Everything (including DMA) on 80x86 is cache coherent; except for the following cases (where you have deliberately "weakened" cache coherency for performance reasons or broken cache coherency):
  • You're using the "write-combining" caching type in the MTRRs and/or PAT. In this case writes that are sitting in a CPU's write-combining buffer won't be seen by other hardware.
  • You're using non-temporal stores. In this case writes that are sitting in a CPU's write-combining buffer won't be seen by other hardware.
  • You've seriously messed things up (e.g. used the "INVD" instruction at CPL=0).
All hardware trickery (e.g. eDRAM caches, etc) is designed to uphold this.


Cheers,

Brendan

Re: (Solved) Is DMA cache coherent?

Posted: Fri Jul 21, 2017 2:57 pm
by simeonz
Thanks. That answers my question.

Re: Is DMA cache coherent?

Posted: Tue Jul 25, 2017 12:46 am
by Korona
Brendan wrote:
  • You're using the "write-combining" caching type in the MTRRs and/or PAT. In this case writes that are sitting in a CPU's write-combining buffer won't be seen by other hardware.
  • You're using non-temporal stores. In this case writes that are sitting in a CPU's write-combining buffer won't be seen by other hardware.
  • You've seriously messed things up (e.g. used the "INVD" instruction at CPL=0).
  • You're using PCIe no-snoop transactions, supported e.g. by XHCI.
  • Intel's integrated graphics uses RAM as VRAM. Accessing the RAM by usual means (i.e. not via the PCI BAR) is not cache coherent.

Re: (Solved) Is DMA cache coherent?

Posted: Tue Jul 25, 2017 1:56 am
by simeonz
Korona wrote:
Brendan wrote:
  • You're using the "write-combining" caching type in the MTRRs and/or PAT. In this case writes that are sitting in a CPU's write-combining buffer won't be seen by other hardware.
  • You're using non-temporal stores. In this case writes that are sitting in a CPU's write-combining buffer won't be seen by other hardware.
  • You've seriously messed things up (e.g. used the "INVD" instruction at CPL=0).
  • You're using PCIe no-snoop transactions, supported e.g. by XHCI.
  • Intel's integrated graphics uses RAM as VRAM. Accessing the RAM by usual means (i.e. not via the PCI BAR) is not cache coherent.
Thanks for the added clarification.

In fact, to summarize my understanding:
  • in no applicable case is a memory barrier insufficient for guaranteeing coherence
  • in no case, other than the "uncached" caching type is it redundant
  • in no case is flushing of the cache useful for guaranteeing coherence (due to hyper-threading and prefetch)
  • the no-snoop feature is encouraged when the region caching is disabled by MTRRs and/or PAT, and particularly for PAT (apparently the I/O hub knows the MTRRs locally, but not the PATs)
Also, the performance tradeoffs between cached, cached but flushed (for speedup only), and uncached no-snoop approaches vary from generation to generation.

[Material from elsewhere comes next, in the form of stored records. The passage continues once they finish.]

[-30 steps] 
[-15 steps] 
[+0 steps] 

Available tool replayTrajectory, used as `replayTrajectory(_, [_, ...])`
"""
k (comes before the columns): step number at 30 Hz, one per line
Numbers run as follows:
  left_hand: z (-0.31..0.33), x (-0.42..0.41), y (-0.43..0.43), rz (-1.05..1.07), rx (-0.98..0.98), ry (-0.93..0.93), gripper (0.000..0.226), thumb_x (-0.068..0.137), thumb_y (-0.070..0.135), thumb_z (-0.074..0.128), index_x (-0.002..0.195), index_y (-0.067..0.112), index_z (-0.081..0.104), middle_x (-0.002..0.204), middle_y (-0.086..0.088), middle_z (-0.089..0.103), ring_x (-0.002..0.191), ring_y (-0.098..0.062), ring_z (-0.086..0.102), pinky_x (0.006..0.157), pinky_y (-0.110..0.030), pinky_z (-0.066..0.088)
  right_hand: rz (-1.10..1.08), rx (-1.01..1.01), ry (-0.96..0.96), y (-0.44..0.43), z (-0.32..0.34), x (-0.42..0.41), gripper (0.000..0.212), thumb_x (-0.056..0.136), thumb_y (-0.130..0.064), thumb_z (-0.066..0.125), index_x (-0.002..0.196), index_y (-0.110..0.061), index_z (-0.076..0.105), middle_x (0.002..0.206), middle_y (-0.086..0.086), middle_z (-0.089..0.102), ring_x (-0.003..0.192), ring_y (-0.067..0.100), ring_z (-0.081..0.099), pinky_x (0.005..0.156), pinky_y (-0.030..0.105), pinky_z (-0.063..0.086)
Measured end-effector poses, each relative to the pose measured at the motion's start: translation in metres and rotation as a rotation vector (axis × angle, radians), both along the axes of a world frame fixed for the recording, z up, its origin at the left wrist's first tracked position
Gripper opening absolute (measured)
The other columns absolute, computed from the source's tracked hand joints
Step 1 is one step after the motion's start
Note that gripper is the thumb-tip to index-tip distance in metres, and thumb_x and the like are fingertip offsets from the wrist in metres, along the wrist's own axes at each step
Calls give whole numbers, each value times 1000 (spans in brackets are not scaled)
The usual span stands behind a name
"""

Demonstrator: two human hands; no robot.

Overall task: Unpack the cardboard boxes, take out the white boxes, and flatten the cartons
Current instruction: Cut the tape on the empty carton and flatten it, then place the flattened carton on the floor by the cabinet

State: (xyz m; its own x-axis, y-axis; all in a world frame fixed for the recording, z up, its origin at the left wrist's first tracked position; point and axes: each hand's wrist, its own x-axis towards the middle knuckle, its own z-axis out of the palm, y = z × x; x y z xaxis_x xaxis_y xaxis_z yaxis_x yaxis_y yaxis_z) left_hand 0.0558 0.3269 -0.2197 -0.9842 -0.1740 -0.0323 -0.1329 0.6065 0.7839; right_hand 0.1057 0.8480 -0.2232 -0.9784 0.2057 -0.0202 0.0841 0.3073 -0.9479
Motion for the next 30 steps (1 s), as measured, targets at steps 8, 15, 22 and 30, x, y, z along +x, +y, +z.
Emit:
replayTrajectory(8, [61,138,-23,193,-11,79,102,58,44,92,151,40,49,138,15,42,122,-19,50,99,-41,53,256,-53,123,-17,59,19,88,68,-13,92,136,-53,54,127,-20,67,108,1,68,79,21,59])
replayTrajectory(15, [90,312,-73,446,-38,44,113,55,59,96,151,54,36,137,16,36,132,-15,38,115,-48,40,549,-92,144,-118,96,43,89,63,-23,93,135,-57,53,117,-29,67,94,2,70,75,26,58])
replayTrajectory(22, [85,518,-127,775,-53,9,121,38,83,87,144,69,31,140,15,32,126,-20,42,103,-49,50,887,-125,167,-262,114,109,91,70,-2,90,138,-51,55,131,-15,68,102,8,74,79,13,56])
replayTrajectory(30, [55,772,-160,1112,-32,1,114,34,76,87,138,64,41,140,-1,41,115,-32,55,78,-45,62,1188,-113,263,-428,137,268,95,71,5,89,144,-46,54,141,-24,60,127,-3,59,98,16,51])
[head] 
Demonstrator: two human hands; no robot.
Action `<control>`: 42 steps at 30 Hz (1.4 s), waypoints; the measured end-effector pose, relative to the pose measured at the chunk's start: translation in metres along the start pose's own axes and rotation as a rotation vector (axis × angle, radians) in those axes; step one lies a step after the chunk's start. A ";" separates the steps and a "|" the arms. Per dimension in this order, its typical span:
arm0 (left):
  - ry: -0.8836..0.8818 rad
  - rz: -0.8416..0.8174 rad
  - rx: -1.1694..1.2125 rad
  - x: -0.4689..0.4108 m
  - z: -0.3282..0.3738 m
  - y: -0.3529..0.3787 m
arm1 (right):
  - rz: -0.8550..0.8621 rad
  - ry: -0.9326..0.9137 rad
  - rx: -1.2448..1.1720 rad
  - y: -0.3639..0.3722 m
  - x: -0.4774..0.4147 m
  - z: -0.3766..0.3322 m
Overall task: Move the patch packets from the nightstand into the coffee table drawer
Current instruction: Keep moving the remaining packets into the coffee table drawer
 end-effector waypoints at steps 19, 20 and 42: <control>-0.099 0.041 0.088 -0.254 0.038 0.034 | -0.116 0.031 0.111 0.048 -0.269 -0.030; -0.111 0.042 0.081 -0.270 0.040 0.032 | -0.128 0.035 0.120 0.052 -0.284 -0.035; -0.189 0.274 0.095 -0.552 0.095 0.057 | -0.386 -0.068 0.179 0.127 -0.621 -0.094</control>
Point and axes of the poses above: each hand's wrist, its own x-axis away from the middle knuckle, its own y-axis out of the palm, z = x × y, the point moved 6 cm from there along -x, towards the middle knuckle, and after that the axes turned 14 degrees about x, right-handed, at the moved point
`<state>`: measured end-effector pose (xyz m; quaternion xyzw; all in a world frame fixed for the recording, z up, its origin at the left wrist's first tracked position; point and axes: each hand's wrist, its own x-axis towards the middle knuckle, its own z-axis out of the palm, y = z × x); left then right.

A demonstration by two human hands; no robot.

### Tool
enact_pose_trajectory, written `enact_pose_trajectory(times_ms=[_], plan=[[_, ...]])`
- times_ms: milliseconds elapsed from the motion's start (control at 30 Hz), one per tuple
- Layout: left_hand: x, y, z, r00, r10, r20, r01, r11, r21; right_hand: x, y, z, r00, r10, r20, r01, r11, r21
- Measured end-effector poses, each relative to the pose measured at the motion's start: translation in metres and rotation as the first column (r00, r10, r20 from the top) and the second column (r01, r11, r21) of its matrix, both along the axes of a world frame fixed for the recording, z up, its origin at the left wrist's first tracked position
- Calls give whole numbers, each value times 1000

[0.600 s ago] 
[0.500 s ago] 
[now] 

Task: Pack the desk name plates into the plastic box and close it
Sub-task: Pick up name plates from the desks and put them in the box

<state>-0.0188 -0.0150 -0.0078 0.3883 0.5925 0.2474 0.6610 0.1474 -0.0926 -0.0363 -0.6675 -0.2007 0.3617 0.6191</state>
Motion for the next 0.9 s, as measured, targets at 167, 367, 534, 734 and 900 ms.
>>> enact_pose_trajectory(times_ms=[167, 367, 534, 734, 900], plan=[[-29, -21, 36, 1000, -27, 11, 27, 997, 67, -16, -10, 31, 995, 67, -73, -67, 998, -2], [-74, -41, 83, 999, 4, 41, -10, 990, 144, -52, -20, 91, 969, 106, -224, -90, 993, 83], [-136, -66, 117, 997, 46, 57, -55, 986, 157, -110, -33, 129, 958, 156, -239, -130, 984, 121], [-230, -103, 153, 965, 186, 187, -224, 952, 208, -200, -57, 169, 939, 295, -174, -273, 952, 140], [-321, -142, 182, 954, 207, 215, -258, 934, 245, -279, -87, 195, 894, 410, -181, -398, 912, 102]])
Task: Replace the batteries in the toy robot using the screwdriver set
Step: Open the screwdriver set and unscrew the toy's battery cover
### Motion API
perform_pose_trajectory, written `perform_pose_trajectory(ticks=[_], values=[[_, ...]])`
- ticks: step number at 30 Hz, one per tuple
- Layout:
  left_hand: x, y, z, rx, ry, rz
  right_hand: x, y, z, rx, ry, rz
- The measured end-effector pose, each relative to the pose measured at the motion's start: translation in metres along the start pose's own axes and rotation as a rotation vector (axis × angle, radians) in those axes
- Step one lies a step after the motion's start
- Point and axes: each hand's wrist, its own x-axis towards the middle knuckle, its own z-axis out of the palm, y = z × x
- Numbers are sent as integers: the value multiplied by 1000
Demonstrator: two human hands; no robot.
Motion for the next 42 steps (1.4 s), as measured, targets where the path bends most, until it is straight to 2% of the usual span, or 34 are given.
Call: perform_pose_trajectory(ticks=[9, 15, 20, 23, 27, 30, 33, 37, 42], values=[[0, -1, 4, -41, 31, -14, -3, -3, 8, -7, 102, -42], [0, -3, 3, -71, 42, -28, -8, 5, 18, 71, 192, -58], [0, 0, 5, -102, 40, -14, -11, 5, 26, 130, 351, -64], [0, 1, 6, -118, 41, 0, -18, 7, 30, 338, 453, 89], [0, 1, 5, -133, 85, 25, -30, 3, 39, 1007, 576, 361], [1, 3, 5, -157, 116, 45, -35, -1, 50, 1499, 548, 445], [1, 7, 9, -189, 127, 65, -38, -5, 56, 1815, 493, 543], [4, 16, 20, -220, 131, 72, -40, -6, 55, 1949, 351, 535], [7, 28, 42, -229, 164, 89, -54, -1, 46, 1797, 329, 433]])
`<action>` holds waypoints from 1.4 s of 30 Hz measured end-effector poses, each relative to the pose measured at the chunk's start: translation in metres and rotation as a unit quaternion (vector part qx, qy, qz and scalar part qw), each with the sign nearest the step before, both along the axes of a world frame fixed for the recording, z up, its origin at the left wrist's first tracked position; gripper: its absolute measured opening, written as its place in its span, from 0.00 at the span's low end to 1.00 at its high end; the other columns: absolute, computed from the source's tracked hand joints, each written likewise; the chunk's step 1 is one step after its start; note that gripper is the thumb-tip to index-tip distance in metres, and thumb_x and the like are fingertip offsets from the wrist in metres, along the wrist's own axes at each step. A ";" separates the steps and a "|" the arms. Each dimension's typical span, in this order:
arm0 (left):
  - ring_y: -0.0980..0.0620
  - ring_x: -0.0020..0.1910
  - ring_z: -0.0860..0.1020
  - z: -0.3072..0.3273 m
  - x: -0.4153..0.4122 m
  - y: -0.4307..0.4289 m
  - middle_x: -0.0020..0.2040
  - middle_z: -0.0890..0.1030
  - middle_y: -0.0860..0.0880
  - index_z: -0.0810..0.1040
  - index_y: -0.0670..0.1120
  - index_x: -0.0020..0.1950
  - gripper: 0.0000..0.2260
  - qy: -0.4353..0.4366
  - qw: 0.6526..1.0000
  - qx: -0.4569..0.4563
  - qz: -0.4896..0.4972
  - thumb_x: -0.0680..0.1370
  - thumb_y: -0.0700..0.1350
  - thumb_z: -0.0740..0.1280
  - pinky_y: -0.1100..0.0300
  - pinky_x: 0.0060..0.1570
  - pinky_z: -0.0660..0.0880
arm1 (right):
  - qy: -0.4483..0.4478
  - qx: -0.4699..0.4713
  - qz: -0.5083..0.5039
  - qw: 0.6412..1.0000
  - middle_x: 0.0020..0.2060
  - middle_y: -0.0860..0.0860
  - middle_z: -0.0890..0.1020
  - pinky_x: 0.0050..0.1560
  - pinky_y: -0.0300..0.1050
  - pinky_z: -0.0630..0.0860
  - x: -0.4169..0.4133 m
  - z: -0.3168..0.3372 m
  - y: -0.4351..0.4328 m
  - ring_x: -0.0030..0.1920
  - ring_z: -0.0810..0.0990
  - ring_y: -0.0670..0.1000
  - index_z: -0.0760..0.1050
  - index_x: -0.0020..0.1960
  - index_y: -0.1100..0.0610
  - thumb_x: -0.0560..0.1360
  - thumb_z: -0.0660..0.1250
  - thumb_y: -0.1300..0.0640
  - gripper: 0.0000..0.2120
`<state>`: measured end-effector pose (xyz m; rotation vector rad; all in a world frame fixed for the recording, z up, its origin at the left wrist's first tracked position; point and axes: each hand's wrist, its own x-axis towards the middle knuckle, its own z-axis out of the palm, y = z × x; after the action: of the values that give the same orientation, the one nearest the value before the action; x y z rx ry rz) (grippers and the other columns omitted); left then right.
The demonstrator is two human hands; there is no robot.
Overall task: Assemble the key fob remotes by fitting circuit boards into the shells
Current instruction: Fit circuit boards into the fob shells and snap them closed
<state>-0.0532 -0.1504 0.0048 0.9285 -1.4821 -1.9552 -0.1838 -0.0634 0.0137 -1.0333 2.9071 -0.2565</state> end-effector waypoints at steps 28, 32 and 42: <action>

Edit: Got carried away. I leave the remark for posterity, but the store and write combining buffers cannot hold stale data unlike the cache, so even if it is inconsistent (i.e. reordered), it is coherent. Strikethrough: Now I am starting to think that the store buffer, write combining buffer, etc, could get entries from speculative execution. But I can feel my deep ignorance peering through here. Apparently, I am not sufficiently well read to know the exact extent of the visible side effects from speculative execution.
Brendan wrote:Everything (including DMA) on 80x86 is cache coherent; except ...
I know I asked about the modern hardware and its trends in my original question, but some remarks on the net suggest vaguely that older hardware differs in this regard. Was DMA always cache coherent on x86?